Di solito si è portati a pensare che l’obesità, la sedentarietà e il fumo siano fattori di rischio per molte patologie croniche, e a volte non si nota la cosa più ovvia: non condividere i fatti della vita con altri esseri umani fa malare addirittura sembra influenzare l’aspettativa di vita. Alcuni neuroscienziati di Chicago hanno scoperto che la solitudine aumenterebbe la probabilità di morte prematura addirittura del 26% analogamente anche altri studi scientifici affermano che la solitudine è associata a una riduzione degli anni di vita simile a quella causata dal fumo di 15 sigarette al giorno. Il nostro bisogno di socialità appare fondamentale tanto quanto quello di nutrirci, come esseri umani non disponiamo di difese formidabili, non siamo la specie più forte, nella più veloce, eppure abbiamo avuto un successo sorprendente merito della nostra intelligenza e della capacità di instaurare relazioni con i nostri simili, la cooperazione riguarda anche altre specie animali ma noi l’abbiamo portata al massimo grado creando famiglie, comunità, Stati e organismi.

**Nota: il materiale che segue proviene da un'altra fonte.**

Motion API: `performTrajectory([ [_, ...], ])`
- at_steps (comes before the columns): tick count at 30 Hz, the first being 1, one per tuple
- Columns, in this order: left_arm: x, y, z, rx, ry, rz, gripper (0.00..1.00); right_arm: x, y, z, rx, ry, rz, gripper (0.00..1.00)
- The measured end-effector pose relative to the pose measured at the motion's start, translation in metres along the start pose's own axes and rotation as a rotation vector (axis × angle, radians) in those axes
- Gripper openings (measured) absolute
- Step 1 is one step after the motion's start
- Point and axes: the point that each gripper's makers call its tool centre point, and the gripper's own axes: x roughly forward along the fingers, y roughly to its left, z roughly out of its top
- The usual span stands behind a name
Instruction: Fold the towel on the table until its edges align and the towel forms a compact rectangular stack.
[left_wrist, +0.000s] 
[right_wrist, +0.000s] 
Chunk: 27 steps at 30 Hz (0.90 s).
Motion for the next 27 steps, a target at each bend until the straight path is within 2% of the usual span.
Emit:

Alcuni risultati di esperimenti pubblicati sulla rivista Nature Neuroscience, hanno consentito di concludere che l’isolamento potrebbe essere paragonabile allo stress da digiuno quando i soggetti socialmente isolati vedevano foto di persone che interagivano si attivava nel loro cervello un segnale di desiderio simile a quello prodotto in coloro che venivano esposti a immagini di cibo dopo il digiuno. Dal punto di vista evolutivo sia l’isolamento che la denutrizione costituiscono minacce alla sopravvivenza, ma per quale via la solitudine si ripercuote sul corpo? attraverso gli stati infiammatori sistemici: stare soli accresce lo stress cronico, come conseguenza si riscontra un aumento dei livelli di cortisolo, l’ormone se prodotto in eccesso, ha un effetto dannoso sui processi cognitivi e può anche svolgere un ruolo di potenziamento dell’infiammazione, la neuroinfiammazione è correlata alla depressione ma anche al declino cognitivo.
I ricercatori hanno provato a indagare quale sia l’impatto della socialità e della sua assenza sul cervello anche se non è un parametro facile da misurare. Una prima osservazione è che le persone sole vanno incontro a perdite cognitive più rapide, lo ha evidenziato, tra gli altri uno studio significativo che ha monitorato per 12 anni oltre 8300 individui con più di 65 anni, si è visto come gli anziani che frequentano poche persone o non frequentano nessuno, presentano alterazioni della beta-amiloide la proteina dell’Alzheimer.
Al contrario le interazioni sociali possono proteggere dall’invecchiamento e dalla neurodegenerazione: il risultato degli studi ci dice che le persone con legami forti hanno meno probabilità di subire un declino cognitivo, non a caso numerosi dati indicano come l’essere socialmente isolati e sentirsi soli sia correlato con parametri di infiammazione alterati.
Quando si è depressi diminuisce il volume di alcune regioni del cervello: come l’ippocampo, il talamo, l’amigdala, la corteccia prefrontale ma tale restringimento la cui entità è correlata alla gravità e alla durata della malattia può essere reversibile con la psicoterapia e le cure farmacologiche. L’umore cupo fa aumentare anche la neuro infiammazione più allungo una persona resta depressa più l’infiammazione cerebrale risulta significativa, le persone depresse non curate per oltre 10 anni rispetto a quelle trattate precocemente hanno una maggiore attivazione della microglia visualizzata tramite PET (tomografia a emissione di positroni un esame di medicina nucleare) una chiara indicazione di infiammazione cerebrale. Il nostro cervello è un organismo che predilige la cooperazione e si nutre attraverso le esperienze in pieno contatto con l’alterità.